Calcutta High Court Imposes ₹2K Fine For Contempt On TMC's Kunal Ghosh Over 'Attack' On Judiciary During 2025 SSC Protest
The Calcutta High Court has held eight persons, including Trinamool Congress spokesperson Kunal Ghosh, guilty of criminal contempt for acts that the Court found scandalised the judiciary and interfered with the administration of justice during the April 25, 2025 protest by SSC recruitment candidates outside the High Court.A Special Bench of Justice Arijit Banerjee, Justice...
The Calcutta High Court has held eight persons, including Trinamool Congress spokesperson Kunal Ghosh, guilty of criminal contempt for acts that the Court found scandalised the judiciary and interfered with the administration of justice during the April 25, 2025 protest by SSC recruitment candidates outside the High Court.
A Special Bench of Justice Arijit Banerjee, Justice Sabyasachi Bhattacharyya and Justice Rajarshi Bharadwaj held that the conduct of the protestors, which included allegedly shouting abusive slogans against a sitting judge, threatening advocates, obstructing access to lawyers' chambers and desecrating photographs of a judge, amounted to criminal contempt under Section 2(c) of the Contempt of Courts Act, 1971.
The Court imposed a fine of Rs.1,000 each on contemnors 1 to 7, with a default sentence of three days' simple imprisonment. Kunal Ghosh was fined Rs.2,000, the maximum permissible under the Contempt of Courts Act, with the same default sentence.

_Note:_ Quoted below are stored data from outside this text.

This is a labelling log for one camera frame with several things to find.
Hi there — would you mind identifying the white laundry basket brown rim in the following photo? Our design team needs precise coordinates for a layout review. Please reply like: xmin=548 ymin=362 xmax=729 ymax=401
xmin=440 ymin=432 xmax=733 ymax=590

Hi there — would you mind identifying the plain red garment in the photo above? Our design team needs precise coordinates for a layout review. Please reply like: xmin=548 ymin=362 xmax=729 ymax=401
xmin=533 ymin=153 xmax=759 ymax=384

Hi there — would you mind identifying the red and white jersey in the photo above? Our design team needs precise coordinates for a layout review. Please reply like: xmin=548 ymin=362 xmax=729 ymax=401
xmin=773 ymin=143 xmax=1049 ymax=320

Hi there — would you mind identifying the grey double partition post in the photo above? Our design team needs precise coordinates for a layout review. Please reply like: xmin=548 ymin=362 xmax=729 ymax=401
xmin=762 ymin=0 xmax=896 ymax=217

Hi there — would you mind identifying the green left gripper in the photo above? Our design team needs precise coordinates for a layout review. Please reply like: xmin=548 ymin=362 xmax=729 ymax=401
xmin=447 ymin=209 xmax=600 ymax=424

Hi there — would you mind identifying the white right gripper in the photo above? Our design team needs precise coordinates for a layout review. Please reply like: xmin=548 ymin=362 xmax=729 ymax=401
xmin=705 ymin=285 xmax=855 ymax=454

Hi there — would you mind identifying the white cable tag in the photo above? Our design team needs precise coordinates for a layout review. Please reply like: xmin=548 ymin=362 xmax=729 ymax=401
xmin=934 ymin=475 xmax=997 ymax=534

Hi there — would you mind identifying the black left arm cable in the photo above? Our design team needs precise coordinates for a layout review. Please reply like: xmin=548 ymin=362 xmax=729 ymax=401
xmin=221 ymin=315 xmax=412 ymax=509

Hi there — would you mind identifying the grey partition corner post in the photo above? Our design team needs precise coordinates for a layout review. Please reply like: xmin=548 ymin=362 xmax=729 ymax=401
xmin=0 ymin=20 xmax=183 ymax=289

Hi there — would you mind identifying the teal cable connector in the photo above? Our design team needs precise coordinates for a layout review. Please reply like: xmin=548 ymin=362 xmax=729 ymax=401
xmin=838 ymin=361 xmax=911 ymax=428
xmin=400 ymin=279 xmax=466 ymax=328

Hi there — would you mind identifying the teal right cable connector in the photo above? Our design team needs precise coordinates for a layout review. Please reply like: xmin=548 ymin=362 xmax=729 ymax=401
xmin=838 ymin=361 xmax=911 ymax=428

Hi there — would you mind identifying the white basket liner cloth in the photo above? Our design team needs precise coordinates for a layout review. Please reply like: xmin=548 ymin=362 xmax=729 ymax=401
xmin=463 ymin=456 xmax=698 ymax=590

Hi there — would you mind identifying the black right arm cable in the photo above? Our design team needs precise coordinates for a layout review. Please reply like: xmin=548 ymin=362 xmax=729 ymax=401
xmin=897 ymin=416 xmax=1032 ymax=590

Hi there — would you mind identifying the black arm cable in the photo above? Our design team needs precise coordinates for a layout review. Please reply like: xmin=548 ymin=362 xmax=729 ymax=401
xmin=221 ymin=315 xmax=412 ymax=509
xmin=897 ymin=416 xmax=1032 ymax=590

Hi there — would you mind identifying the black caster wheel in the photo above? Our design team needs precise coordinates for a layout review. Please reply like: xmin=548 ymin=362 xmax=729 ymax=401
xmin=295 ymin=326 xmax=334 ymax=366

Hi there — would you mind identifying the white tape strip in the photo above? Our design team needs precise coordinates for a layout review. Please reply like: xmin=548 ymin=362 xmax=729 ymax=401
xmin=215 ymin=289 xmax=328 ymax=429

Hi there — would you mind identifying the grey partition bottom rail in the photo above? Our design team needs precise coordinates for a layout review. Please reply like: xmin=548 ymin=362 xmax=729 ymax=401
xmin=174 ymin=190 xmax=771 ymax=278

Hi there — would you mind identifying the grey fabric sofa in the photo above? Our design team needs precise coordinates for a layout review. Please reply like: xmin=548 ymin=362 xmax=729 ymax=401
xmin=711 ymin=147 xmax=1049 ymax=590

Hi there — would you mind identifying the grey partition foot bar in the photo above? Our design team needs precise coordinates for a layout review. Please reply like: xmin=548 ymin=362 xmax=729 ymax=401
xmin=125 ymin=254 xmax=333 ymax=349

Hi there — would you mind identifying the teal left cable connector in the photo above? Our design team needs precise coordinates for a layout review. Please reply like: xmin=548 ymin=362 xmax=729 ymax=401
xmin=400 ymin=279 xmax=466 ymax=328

According to the contempt proceedings, advocates had approached the then Chief Justice after the April 25 incident alleging that a mob of SSC recruitment candidates had blocked advocates and litigants from leaving their chambers near Kiran Shankar Roy Road, threatened lawyers, abused a judge hearing recruitment-related cases and trampled upon photographs of the judge while recording videos of the acts. The Chief Justice thereafter constituted a Special Bench to hear the suo motu criminal contempt proceedings.
The Court also considered statements allegedly made by Kunal Ghosh during a press conference on the following day, in which he criticised the judicial proceedings and made remarks concerning the judge and advocates appearing in the recruitment litigation. While Ghosh maintained that he was not present during the protest and that his comments were made in his capacity as a political spokesperson, the Bench held that his statements nevertheless scandalised the Court and undermined public confidence in the judiciary.

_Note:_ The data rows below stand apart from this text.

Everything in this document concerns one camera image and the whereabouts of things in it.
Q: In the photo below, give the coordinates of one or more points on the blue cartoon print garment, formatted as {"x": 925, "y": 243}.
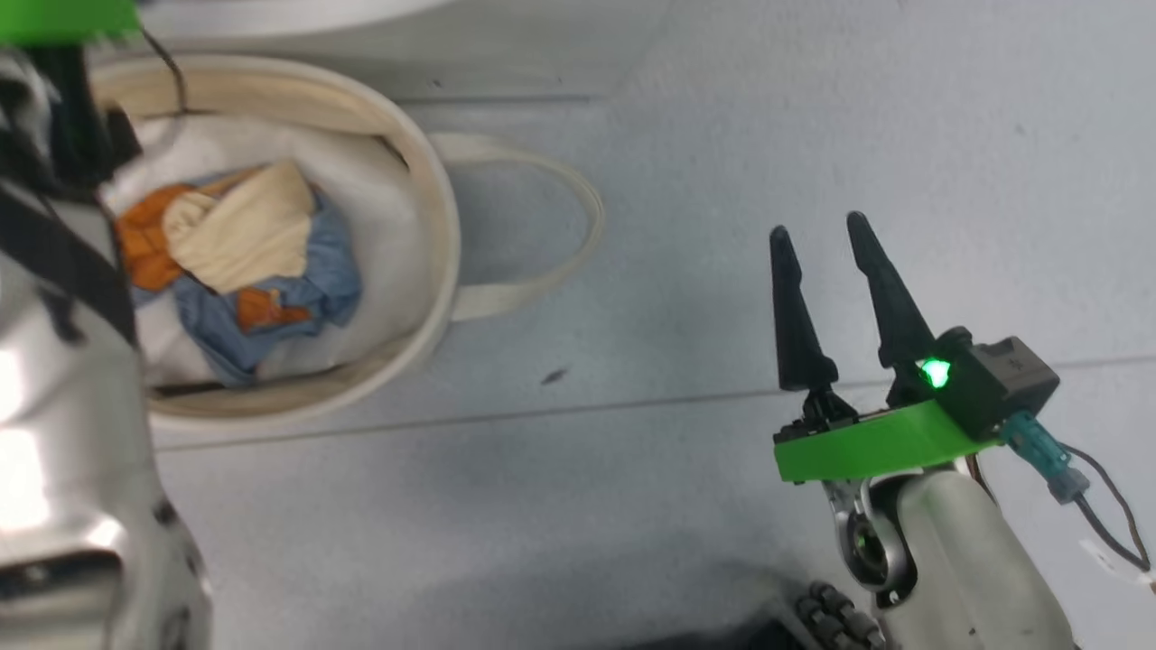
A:
{"x": 316, "y": 271}

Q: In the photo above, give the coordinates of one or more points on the cream beige garment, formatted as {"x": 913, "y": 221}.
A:
{"x": 244, "y": 235}

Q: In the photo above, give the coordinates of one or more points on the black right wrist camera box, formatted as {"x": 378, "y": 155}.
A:
{"x": 993, "y": 379}

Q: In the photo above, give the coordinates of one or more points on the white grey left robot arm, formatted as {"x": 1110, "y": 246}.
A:
{"x": 63, "y": 469}

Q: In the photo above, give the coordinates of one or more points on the white front-load washing machine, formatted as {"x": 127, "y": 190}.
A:
{"x": 506, "y": 45}

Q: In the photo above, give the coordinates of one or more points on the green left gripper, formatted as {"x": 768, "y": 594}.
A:
{"x": 54, "y": 18}

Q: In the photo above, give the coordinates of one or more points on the cream canvas laundry basket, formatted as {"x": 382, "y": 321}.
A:
{"x": 433, "y": 235}

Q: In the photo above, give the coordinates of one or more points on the white cloth basket filler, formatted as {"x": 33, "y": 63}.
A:
{"x": 370, "y": 190}

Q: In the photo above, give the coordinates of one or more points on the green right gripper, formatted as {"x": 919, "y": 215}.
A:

Rejecting the preliminary objection that the proceedings were not maintainable for want of the Advocate General's consent, the Bench held that the High Court's contempt jurisdiction flows from Article 215 of the Constitution and that the proceedings had been initiated suo motu after information was placed before the Chief Justice. The affidavits filed by advocates were merely information prompting the Court to act and did not convert the proceedings into privately initiated contempt petitions.
Emphasising the importance of protecting the institutional integrity of the judiciary, the Court observed that while citizens enjoy the fundamental right to free speech under Article 19, that freedom remains subject to the law of contempt.

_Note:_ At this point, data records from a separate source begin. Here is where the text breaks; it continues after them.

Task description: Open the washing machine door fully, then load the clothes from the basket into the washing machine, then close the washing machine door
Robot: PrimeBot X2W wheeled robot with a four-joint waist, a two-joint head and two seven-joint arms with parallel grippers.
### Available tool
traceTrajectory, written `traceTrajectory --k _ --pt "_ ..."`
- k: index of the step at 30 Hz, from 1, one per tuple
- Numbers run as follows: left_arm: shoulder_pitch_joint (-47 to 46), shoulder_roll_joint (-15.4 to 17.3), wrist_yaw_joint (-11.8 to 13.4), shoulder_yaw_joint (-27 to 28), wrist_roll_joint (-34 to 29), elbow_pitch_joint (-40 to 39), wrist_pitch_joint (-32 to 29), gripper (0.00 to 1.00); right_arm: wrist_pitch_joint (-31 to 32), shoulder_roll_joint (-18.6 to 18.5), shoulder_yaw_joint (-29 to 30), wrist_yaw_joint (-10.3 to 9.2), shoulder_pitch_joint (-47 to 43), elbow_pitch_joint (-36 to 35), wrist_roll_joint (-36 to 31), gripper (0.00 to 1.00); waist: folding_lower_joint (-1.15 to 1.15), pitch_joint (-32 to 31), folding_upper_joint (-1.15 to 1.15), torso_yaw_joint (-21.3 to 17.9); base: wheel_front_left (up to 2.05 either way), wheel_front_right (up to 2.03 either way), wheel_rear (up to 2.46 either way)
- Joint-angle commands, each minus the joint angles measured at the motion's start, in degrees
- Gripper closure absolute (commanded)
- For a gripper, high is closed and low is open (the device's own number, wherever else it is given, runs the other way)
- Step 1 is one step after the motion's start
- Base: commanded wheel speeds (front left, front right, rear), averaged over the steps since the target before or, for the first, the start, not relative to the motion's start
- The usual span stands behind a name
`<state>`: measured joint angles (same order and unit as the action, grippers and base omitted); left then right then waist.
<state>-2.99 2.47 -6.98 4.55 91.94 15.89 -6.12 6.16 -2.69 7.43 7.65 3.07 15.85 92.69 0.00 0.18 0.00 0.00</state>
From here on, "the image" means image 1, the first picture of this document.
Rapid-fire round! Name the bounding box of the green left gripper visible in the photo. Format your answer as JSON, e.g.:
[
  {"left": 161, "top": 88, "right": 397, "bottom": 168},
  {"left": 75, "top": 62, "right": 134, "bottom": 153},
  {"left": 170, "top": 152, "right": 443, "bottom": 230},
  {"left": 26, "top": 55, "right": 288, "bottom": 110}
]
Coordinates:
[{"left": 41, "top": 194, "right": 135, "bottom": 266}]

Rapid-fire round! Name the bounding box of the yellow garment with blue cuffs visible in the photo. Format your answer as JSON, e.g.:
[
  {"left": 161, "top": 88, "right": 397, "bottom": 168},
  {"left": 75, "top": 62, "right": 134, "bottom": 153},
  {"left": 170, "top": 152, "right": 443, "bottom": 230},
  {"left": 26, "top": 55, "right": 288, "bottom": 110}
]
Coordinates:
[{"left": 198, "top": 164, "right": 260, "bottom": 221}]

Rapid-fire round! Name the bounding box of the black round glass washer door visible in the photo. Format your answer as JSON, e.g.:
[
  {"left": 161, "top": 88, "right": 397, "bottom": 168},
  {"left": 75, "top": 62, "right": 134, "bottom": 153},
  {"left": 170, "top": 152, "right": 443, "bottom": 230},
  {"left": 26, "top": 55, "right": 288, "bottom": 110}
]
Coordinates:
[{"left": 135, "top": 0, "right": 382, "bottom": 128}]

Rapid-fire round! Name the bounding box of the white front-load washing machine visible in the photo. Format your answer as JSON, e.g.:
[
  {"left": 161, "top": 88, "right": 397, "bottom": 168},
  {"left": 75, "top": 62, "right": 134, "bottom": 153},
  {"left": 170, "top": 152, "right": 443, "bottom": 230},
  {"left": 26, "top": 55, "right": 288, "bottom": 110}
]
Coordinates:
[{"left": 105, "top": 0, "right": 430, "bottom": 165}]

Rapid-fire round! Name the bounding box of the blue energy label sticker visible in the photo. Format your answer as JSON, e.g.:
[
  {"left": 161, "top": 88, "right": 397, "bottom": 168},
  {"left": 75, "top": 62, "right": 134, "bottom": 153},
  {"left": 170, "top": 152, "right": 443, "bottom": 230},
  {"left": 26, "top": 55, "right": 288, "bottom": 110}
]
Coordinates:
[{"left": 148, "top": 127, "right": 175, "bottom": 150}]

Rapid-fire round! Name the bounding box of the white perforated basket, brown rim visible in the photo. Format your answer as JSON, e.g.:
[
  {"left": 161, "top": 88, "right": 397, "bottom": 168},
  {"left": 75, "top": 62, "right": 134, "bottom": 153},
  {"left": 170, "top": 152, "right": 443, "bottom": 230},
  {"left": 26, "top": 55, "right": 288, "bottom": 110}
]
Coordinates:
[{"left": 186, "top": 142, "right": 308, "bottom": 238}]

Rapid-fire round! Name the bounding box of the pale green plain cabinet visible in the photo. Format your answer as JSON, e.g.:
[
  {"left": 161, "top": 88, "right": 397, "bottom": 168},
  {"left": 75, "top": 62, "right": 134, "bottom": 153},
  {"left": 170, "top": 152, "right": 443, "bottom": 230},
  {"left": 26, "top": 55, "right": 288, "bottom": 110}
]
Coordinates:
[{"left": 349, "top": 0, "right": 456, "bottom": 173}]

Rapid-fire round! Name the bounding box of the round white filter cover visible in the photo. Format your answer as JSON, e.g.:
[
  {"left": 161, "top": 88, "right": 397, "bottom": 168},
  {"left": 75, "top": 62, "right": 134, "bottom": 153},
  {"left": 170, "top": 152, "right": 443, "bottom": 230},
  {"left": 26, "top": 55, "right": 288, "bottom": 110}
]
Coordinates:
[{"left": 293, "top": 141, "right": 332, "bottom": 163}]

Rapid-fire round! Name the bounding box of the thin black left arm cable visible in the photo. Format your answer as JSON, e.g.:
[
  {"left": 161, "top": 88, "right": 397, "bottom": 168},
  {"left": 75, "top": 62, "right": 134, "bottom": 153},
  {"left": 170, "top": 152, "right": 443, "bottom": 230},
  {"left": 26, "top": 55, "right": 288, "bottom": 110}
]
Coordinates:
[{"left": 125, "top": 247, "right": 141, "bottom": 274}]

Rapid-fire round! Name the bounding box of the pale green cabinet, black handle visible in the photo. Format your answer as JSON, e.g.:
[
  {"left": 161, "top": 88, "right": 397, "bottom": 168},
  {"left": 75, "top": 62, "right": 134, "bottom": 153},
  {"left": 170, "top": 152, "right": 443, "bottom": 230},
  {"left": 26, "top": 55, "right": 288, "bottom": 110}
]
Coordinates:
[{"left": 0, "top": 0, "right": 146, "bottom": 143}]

"The law of contempt has been designed and promulgated not for protecting any particular Judge or Judicial Officer, but for preserving and upholding the institutional majesty of the Judiciary and justice delivery system and the sanctity of Court orders," the Bench observed, adding that imputing improper or dishonest motives to judges cannot be permitted as it erodes public confidence in the justice delivery system.
The Court found that the protestors' conduct constituted "an unwarranted and legally unacceptable scurrilous attack on the functioning of the Judiciary as a whole and its impartiality."
"The acts and conduct of the alleged contemnors lowered or tended to lower the majesty of the Court and sanctity of Court orders thereby interfering with the administration of justice. This clearly was criminal contempt of Court," it held.
The Bench relied upon video recordings produced in a pen drive, noting that the authenticity of the footage had not been disputed. The videos showed slogans against the judge, allegations of collusion with a senior advocate and declarations that the protestors would not allow the concerned judge to hear the recruitment case.
Although the Court accepted that contemnors 1 to 7 had expressed remorse and were frustrated due to prolonged litigation over their appointments as teachers, it held that such circumstances could not justify attacks on the judiciary. Their apologies persuaded the Court only to adopt a lenient approach on punishment.
However, the Bench refused to accept Kunal Ghosh's apology, observing that an apology in contempt jurisdiction must be genuine and cannot be accompanied by attempts to justify the impugned conduct.
"The purported apology tendered on behalf of Shri Ghosh is not real or genuine and is undeserving of acceptance," the Court held while imposing the maximum statutory fine.
Case Title: Court on its own motion v. Raju Das & Ors., CRLCP 5 of 2025 with CRLCP 6 of 2025 and CRLCP 7 of 2025.